◆ **Instructions to follow**: Narrow the data below down to the lines containing "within".

Records from a dataset:
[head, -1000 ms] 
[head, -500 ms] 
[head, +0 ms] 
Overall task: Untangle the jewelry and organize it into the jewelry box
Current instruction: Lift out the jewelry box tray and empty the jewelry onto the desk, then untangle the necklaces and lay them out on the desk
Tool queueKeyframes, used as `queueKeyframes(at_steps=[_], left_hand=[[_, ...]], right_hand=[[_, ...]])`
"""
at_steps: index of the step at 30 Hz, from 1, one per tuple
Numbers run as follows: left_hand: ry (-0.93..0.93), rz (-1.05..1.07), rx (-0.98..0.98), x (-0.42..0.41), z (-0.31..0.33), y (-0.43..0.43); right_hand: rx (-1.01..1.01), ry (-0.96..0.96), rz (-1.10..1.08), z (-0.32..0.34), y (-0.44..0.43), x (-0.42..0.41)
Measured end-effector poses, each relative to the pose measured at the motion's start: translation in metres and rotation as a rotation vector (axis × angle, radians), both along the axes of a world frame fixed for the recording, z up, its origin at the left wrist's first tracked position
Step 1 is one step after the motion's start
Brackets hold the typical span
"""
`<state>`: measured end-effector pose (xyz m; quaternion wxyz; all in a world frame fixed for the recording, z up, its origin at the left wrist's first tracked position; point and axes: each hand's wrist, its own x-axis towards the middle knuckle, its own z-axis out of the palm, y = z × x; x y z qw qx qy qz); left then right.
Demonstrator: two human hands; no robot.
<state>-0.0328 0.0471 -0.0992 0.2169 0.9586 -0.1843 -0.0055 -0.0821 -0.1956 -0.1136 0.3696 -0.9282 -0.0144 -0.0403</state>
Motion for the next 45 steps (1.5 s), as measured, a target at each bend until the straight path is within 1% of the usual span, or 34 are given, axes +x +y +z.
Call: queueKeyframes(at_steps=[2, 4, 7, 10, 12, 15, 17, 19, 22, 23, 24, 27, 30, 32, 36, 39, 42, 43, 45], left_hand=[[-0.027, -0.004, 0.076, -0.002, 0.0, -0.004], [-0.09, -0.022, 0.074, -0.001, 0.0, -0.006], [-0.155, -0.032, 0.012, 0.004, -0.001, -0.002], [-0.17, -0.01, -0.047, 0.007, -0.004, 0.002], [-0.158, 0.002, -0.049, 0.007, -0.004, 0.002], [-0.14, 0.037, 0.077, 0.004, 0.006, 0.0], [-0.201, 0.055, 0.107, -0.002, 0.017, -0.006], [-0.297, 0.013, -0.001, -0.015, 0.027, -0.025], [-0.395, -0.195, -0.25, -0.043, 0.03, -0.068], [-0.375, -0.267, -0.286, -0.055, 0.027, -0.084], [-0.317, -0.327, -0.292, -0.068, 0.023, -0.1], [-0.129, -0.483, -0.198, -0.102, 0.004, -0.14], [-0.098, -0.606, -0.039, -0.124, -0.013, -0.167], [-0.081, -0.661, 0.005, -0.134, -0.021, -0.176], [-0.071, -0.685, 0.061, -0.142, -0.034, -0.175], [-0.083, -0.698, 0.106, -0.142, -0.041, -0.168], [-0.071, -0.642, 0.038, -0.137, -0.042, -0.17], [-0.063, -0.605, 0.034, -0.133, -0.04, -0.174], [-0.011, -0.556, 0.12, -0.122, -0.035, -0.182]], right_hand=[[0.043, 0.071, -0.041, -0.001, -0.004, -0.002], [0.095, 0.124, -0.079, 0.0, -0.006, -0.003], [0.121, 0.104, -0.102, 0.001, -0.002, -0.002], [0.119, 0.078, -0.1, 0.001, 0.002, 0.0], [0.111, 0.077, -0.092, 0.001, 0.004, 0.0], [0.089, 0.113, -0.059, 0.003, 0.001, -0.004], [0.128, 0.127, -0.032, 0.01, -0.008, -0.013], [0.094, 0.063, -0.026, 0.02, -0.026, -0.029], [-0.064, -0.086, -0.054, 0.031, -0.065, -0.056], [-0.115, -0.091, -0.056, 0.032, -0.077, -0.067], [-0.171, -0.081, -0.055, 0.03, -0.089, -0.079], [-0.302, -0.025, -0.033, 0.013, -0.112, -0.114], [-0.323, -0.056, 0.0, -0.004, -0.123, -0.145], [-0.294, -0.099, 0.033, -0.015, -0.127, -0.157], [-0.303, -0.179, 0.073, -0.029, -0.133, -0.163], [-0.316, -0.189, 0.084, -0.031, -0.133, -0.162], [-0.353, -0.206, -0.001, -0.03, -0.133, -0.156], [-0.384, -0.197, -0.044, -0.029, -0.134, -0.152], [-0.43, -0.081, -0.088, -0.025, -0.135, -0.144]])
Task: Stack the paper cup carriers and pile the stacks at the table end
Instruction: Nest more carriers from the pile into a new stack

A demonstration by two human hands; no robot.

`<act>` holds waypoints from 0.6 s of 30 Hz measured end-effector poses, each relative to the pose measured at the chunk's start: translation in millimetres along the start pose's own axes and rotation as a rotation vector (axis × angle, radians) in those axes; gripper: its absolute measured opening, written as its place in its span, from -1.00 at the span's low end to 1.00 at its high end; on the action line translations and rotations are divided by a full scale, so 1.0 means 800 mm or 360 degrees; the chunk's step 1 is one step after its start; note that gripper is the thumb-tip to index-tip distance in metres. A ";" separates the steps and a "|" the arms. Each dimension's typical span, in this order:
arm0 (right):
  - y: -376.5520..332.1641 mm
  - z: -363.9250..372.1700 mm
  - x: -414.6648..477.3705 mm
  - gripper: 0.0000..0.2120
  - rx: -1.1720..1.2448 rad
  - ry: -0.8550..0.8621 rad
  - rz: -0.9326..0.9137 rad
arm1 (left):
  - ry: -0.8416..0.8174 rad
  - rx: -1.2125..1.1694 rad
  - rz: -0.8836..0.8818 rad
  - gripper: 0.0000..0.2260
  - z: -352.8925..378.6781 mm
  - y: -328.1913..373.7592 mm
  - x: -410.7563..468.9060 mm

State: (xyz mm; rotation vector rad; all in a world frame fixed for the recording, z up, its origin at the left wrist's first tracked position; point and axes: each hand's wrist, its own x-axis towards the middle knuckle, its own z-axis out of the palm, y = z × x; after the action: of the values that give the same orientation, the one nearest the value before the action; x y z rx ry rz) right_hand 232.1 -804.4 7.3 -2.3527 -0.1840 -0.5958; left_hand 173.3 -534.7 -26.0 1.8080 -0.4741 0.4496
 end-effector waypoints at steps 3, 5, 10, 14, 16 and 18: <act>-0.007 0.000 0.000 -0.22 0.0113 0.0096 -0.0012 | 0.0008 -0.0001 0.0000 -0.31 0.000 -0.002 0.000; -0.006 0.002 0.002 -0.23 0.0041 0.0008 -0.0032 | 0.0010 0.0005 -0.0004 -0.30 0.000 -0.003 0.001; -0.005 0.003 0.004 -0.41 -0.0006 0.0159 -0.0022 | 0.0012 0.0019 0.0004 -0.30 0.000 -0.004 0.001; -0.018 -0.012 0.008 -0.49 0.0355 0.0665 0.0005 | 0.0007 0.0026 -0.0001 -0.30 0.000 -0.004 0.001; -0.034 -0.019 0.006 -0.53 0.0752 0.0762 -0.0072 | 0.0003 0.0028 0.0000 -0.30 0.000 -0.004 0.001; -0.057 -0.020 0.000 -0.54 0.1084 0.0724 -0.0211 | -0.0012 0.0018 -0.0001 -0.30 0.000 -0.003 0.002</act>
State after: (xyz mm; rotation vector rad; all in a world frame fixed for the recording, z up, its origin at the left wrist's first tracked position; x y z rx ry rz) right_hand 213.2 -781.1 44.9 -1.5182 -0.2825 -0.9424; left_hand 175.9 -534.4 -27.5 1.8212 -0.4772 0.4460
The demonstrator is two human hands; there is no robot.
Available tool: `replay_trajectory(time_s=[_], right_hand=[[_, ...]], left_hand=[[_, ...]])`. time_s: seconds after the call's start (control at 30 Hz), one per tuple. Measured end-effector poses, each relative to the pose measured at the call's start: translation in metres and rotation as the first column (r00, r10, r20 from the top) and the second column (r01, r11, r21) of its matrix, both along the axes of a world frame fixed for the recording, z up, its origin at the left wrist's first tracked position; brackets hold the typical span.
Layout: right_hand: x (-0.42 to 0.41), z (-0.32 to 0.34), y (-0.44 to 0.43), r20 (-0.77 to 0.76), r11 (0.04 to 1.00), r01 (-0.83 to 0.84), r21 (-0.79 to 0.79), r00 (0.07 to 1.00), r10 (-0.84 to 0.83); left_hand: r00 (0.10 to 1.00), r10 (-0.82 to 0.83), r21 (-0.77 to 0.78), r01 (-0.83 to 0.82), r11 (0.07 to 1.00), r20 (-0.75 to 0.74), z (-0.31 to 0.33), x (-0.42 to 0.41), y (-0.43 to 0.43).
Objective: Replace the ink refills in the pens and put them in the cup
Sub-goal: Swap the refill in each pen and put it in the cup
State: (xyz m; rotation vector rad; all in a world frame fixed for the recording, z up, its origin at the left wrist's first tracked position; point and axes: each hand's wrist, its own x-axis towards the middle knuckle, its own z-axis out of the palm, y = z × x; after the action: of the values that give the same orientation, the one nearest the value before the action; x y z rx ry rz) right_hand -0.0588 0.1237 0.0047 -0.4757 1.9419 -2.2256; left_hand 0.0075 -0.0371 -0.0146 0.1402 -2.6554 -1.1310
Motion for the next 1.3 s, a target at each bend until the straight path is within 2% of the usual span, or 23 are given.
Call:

◆ **Answer space**:
Motion for the next 45 steps (1.5 s), as measured, a target at each bend until the straight path is within 1% of the usual span, or 34 are given, axes +x +y +z.
Motion for the next 1.3 s, a target at each bend until the straight path is within 2% of the usual span, or 23 are given.

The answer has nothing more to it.